More advanced and safer techniques for genome editing have many potential applications in further understanding of neurodegenerative diseases, including (A) generating new cell lines to study basics of disease progression, cell growth, and differentiation; (B) screening, identification, and developments of novel therapeutics and their targets; (C) generating disease animal models; and (D) developing new candidates for cell replacement or cell rescue therapies (Yin et al., 2014a).

Neurotrophic factor therapeutic genome engineering is a highly coveted clinical aspiration of glaucoma therapy, but only recent technological advances in improved delivery techniques, the new generation of bacterial sequence-depleted DNA vectors carrying only the desired therapeutic transgene expression cargo, and the availability of modern genome editing techniques could provide the necessary tools for the modification of complex genomes and gene therapy in a targeted fashion. We previously highlighted the rationale for NTFs and their transgene delivery into cell candidates and discussed the significant effects of several NTFs on the support and protection of retinal cells and other cell candidates that might be potential therapeutic options for glaucoma neuroprotective gene therapy (Nafissi and Foldvari, 2015). Here, we highlighted the rationale of genetic modifications for glaucoma therapies either as the gene therapy targets or cell replacement therapy to provide long-term neurotrophin therapeutics on-site using new generations of safer and more efficient DNA vectors and modern genetic modification techniques.

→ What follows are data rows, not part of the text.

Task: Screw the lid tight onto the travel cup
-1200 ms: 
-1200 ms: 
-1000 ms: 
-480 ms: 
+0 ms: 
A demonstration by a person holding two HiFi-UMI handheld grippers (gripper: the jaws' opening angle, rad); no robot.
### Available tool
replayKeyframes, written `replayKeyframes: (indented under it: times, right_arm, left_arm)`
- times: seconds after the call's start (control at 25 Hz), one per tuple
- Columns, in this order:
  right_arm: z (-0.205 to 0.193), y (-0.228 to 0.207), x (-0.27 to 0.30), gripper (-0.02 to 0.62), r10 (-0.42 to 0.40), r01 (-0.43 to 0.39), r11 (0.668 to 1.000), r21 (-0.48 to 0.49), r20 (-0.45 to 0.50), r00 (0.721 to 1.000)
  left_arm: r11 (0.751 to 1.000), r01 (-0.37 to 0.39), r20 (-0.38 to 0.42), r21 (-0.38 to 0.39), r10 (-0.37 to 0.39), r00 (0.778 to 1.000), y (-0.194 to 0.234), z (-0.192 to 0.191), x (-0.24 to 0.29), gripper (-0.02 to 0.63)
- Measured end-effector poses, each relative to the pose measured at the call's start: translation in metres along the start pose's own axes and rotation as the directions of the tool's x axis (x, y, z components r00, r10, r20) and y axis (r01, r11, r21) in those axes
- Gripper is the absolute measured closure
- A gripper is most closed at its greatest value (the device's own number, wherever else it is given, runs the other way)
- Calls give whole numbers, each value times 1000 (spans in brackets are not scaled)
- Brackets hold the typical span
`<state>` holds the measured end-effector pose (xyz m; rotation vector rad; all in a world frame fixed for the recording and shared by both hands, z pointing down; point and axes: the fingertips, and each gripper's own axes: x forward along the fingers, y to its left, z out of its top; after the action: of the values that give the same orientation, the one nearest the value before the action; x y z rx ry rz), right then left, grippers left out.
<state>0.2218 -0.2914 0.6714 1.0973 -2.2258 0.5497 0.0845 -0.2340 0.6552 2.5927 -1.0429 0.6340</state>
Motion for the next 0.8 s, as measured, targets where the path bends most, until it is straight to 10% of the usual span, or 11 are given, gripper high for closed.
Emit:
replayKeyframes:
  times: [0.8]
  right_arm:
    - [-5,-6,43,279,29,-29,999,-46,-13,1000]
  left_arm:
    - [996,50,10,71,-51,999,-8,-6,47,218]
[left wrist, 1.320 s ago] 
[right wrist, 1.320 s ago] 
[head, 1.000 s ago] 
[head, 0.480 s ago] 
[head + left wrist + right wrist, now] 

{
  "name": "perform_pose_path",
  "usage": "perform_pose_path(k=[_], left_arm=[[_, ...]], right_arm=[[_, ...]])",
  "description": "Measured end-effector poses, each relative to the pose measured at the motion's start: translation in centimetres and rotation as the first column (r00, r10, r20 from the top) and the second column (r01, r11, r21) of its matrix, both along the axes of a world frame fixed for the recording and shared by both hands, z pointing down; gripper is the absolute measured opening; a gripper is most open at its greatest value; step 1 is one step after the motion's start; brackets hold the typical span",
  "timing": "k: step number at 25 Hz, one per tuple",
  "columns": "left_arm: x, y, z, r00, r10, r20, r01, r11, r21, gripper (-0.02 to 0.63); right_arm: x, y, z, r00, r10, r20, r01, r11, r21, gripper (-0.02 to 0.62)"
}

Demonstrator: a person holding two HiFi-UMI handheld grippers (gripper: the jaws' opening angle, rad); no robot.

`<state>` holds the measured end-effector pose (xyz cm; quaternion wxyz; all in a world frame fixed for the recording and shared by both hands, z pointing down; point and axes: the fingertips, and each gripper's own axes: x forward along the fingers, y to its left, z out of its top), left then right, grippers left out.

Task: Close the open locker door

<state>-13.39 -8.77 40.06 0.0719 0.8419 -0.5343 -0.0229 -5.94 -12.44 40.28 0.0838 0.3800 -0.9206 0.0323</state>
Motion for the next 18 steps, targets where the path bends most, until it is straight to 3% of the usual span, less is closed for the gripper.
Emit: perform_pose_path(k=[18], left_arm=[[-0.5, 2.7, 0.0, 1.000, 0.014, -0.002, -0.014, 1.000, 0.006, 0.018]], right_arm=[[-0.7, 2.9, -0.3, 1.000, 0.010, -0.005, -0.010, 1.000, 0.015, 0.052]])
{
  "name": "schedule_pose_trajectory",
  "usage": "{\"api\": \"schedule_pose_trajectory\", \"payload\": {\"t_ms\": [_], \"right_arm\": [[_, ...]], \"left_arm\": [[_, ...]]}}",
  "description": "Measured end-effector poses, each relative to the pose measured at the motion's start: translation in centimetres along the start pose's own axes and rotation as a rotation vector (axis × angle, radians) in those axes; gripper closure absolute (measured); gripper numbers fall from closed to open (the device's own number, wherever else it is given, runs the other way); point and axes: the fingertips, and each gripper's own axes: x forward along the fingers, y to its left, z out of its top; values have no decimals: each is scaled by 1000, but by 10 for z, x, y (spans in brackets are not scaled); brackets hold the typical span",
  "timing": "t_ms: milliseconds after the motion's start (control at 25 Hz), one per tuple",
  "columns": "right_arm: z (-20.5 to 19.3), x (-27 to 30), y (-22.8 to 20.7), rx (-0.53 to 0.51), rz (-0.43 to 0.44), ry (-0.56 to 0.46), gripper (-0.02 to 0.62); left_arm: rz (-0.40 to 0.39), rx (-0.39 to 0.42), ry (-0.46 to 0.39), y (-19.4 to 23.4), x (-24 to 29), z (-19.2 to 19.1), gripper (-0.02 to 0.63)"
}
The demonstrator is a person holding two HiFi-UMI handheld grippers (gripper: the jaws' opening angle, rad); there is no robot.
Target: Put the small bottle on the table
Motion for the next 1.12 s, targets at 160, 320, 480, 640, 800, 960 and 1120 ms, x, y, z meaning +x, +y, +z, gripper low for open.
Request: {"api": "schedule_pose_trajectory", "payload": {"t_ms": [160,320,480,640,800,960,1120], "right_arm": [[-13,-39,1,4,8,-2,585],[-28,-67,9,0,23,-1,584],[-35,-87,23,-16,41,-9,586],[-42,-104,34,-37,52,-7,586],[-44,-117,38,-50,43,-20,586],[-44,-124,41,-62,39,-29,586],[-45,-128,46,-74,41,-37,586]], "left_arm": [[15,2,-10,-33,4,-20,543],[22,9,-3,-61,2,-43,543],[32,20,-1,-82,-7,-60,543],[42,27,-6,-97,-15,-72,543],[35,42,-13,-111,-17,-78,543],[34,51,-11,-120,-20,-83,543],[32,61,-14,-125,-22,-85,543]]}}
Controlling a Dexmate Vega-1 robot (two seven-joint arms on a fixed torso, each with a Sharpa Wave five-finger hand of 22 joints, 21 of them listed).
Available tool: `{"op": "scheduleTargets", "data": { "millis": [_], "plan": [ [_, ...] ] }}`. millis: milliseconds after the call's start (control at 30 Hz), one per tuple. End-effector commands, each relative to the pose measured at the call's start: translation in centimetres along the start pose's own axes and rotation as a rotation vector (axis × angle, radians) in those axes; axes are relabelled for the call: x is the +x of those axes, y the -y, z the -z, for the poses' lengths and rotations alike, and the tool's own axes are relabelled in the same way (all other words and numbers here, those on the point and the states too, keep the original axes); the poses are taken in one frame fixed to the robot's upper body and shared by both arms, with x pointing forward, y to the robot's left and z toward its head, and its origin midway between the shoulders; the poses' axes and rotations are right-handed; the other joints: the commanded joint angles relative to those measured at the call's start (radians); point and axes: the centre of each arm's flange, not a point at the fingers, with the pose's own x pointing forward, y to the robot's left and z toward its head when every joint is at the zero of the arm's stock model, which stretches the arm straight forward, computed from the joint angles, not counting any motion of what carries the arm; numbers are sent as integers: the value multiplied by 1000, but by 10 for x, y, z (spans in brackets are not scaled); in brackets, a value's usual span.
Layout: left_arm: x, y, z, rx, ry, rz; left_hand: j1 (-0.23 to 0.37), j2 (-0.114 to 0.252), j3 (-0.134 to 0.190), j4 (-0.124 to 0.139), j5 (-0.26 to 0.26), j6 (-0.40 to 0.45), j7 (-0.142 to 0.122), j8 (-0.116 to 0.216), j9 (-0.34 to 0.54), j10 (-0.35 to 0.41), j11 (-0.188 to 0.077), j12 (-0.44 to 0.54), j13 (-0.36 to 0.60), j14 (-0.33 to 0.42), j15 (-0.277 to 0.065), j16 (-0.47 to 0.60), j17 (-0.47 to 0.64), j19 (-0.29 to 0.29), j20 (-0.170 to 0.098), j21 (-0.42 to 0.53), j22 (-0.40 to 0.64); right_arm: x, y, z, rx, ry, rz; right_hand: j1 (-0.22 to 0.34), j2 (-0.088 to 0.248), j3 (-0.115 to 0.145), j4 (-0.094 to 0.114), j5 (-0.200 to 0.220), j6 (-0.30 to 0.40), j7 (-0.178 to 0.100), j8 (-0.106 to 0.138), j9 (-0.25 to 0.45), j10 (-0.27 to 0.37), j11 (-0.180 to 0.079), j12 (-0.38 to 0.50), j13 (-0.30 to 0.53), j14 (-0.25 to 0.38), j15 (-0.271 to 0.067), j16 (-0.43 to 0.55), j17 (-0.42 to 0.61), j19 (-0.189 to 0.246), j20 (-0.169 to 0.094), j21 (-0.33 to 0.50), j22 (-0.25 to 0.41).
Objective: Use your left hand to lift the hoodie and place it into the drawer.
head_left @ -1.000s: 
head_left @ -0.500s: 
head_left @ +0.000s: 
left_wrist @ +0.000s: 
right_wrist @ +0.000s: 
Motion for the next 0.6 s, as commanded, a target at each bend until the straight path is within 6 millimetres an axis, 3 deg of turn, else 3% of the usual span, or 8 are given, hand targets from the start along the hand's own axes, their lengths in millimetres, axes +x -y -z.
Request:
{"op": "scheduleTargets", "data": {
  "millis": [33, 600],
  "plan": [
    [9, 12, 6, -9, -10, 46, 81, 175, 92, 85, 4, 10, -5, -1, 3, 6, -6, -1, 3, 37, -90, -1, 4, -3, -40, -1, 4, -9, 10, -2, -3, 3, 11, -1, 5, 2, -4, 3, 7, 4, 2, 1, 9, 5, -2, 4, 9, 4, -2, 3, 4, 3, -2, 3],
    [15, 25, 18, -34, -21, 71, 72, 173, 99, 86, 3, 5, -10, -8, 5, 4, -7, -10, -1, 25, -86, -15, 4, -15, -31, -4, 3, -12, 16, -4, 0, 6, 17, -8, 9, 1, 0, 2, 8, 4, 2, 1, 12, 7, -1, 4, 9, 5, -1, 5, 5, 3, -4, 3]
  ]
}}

In general, compared to cell replacement therapies to replace and integrate functionally active stem/progenitor cells into the retina, it was shown that cell-based neuroprotective therapies by prolonged secretion of NTFs is a more straightforward strategy to nourish and support dying RGCs in progressive glaucoma. In addition to supplying NTFs, cell-based neuroprotective therapies may also be able to promote RGCs survival directly through modifying gene expression in surrounding cells to enhance NTFs expression on-site (Madhavan et al., 2008). Genetically modified retinal progenitor cells, that express and secrete the NTFs, have been shown to provide neuroprotective support to degenerated or injured RGCs similar to the supportive role of NTFs expressing NSC or mesenchymal stem cells (MSCs) in regeneration of neurons (Akerud et al., 2001; Nomura et al., 2005; Zhu et al., 2005).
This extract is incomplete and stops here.